Lunt
RUTH LUNT
As Quarks
Are to Cicadas
PREFACE
Ruth Lunt writes about joys and sorrows within her family and in the world at large. She writes about nature observed in her garden and as far away as Alaska. She writes about living with ovarian cancer, the disease that took her life in 2001. Ruth opens her life to us through the beauty of her poetry and we are enriched.
Kath Anderson, Ruth's mentor and friend, has selected some of her poems and organized them into sections for this publication. The poems are as Ruth wrote them with the exception of Only Just Arrived at a Brisk Rolling Boil, which Ruth had not finished revising, and the changes here are small.
Kath Anderson's love for Ruth and her professional touch have made possible this wonderful volume.
Richard Lunt
Ruth belonged to that odd category of person known as the “serious” poet. I don't think she ever earned even part of her living by writing-or by teaching writing, as is more often the case, nor was she an oft-published poet. But she took seriously this occupation, fraught with dabblers, confused by nineteenth century romantic notions of meaning or academic ambition. She wrote with serious attention to her life and to the possibility of threading it through and through with understanding, what Ferlinghetti called “lyric intelligence,” though it was threaded also with many other things: her garden, her family and friends, her cats, the restless set of ideas that flooded daily through conversation, the NY Times or other readings, or travels. She was ferocious, she took on everything, she tried every new tack, she read ambitiously, she worried, she revised relentlessly-all with fierceness that belied her lovely, small, silver-haired, soft-spoken exterior. That serious intent is the gift in her poems-that, and invention, grit alongside delicacy, insight, song and delight.
Kath Anderson
At age 54 Ruth Lunt wrote her first poem. Since her retirement in 1992 as a Librarian at Rochester Institute of Technology she has made poetry her central endeavor, mainly through workshops and poet groups connected with Writers & Books, Rochester's Literary Center. She has published in Lake Affect, Desperate Act, City, and Writers and Books Anthology.

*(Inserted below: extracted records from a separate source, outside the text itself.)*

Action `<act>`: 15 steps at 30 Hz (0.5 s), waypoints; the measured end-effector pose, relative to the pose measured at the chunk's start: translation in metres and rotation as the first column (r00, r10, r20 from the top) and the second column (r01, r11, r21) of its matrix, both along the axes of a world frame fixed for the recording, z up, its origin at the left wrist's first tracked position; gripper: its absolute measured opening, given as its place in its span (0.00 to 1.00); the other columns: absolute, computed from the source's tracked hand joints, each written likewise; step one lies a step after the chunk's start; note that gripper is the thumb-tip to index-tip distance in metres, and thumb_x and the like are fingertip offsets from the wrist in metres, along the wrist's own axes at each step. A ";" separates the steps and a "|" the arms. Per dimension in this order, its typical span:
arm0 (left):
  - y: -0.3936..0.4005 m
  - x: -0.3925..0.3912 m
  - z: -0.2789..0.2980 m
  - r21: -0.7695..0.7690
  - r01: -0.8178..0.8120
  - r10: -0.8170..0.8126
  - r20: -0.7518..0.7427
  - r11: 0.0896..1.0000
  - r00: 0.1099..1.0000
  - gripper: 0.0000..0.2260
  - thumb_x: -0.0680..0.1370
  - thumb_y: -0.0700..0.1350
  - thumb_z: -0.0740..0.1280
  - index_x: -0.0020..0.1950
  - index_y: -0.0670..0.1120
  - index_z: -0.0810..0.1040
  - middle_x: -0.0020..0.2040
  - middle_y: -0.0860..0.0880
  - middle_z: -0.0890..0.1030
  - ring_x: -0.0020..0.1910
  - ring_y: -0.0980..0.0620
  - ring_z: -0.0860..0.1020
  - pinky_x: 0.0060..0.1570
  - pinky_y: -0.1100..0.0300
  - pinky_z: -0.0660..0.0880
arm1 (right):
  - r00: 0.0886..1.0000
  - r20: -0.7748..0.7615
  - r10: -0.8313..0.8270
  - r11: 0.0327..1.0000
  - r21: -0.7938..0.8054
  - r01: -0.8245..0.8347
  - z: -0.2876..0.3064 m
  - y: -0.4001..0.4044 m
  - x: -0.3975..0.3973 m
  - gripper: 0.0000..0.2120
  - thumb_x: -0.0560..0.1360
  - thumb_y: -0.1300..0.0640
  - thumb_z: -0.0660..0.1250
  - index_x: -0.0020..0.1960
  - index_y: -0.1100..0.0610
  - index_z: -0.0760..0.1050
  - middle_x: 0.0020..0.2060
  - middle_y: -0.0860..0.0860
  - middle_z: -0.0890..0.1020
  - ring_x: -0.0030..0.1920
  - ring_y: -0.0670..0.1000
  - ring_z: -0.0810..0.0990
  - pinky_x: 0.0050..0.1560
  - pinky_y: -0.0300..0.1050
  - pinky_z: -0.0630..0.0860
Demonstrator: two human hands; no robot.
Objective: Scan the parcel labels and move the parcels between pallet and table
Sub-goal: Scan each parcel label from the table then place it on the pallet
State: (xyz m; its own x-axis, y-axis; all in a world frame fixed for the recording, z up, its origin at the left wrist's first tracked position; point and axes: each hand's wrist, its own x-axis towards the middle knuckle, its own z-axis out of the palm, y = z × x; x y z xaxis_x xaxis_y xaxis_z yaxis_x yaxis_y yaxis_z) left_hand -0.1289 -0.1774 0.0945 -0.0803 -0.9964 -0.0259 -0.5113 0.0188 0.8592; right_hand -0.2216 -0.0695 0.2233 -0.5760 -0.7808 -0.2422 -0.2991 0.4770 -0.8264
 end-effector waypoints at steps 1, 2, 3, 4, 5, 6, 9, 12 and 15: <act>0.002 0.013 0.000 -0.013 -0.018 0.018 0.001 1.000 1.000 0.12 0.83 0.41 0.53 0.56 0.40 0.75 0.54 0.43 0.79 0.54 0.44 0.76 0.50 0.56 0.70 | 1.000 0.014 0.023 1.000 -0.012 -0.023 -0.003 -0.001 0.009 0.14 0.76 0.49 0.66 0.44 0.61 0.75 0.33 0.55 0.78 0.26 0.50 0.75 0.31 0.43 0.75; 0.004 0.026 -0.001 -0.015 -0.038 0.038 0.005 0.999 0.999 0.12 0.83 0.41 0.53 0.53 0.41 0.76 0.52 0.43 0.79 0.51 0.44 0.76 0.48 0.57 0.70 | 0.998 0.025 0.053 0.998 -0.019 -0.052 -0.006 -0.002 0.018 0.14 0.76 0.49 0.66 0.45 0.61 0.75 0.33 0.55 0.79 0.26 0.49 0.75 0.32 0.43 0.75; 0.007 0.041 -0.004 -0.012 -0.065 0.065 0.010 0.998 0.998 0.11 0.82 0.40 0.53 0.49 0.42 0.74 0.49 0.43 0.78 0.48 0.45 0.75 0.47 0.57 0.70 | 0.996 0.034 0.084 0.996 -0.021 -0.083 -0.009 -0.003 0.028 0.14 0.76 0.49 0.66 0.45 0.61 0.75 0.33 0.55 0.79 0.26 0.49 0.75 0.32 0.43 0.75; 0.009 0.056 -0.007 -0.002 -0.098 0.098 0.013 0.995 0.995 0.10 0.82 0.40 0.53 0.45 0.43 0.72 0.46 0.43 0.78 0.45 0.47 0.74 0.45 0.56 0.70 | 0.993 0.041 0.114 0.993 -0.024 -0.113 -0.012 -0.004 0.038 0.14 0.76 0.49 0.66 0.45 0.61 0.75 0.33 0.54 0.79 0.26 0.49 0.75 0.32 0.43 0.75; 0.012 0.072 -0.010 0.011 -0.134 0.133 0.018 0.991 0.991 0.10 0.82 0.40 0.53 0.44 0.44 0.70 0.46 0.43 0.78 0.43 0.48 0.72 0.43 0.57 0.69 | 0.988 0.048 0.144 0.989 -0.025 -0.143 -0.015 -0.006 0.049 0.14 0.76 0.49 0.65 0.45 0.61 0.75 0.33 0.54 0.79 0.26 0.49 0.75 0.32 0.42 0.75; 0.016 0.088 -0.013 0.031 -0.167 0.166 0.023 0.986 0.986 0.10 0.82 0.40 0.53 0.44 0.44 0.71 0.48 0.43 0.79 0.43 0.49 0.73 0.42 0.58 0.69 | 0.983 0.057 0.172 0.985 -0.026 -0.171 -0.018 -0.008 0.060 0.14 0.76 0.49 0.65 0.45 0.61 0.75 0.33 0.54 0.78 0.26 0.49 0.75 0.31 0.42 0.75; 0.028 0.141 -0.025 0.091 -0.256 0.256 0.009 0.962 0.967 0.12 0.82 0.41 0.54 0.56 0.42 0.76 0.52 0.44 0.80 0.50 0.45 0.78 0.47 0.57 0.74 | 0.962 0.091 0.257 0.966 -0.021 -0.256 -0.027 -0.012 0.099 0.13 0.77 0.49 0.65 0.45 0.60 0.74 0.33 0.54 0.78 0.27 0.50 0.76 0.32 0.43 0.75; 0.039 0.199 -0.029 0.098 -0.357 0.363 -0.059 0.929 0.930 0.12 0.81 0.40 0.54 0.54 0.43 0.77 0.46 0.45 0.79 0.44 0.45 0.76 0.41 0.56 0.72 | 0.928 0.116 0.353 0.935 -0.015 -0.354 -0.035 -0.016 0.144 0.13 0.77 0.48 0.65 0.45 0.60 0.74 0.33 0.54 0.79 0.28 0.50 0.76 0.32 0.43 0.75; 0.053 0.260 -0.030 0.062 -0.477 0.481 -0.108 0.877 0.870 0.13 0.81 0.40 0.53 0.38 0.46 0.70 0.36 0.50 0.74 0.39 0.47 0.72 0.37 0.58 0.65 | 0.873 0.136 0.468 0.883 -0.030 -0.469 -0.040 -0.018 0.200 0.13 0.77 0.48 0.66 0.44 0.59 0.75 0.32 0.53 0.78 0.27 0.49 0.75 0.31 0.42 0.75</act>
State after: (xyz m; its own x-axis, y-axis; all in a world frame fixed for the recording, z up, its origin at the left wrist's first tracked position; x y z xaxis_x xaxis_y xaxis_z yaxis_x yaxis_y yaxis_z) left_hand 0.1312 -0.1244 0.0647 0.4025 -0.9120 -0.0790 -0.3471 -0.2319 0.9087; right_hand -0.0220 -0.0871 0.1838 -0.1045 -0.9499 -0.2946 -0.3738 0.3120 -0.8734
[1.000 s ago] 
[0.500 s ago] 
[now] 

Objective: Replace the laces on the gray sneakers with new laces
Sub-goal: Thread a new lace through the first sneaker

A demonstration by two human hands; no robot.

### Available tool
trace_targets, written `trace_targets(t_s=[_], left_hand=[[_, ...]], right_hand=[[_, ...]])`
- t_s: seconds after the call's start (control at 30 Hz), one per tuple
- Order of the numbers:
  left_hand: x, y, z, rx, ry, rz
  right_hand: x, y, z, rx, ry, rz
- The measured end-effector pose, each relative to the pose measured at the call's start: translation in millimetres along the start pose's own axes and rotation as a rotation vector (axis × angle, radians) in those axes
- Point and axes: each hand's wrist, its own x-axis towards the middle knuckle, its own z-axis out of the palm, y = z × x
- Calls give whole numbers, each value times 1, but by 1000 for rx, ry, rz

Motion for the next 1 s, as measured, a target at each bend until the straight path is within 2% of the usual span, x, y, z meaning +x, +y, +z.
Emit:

In her poetry she writes about joys and sorrows within her family and in the world at large. She writes about nature observed in her garden and as far away as Alaska. She writes about living with ovarian cancer, the disease that took her life in 200l. She opens her life to us through the beauty of her poetry and we are enriched.
From the Book:
AS QUARKS ARE TO CICIDAS
With wrinkled nose distaste, the children
bring me the litter of split cicada husks,
arms' length delivery on forked leaves.
As they flee, I study the perfect bodyshells:
legs in delicate articulation -
multi-faceted protruding eyes -
exterior detail so complete it could be cast
from ashen Pompeian bodymolds.
But this is not Reconstruction
and this is not Death.
With life flown singing into trees,
this is Undeath.
These surgically clean gashes down each back
expose an interior nothingness
as amazing as
the magnetic tracks of subatomic particles
caught on photoplates,
faint proofs of the unseeable,
this left emptiness
our closest sighting of soul's passage.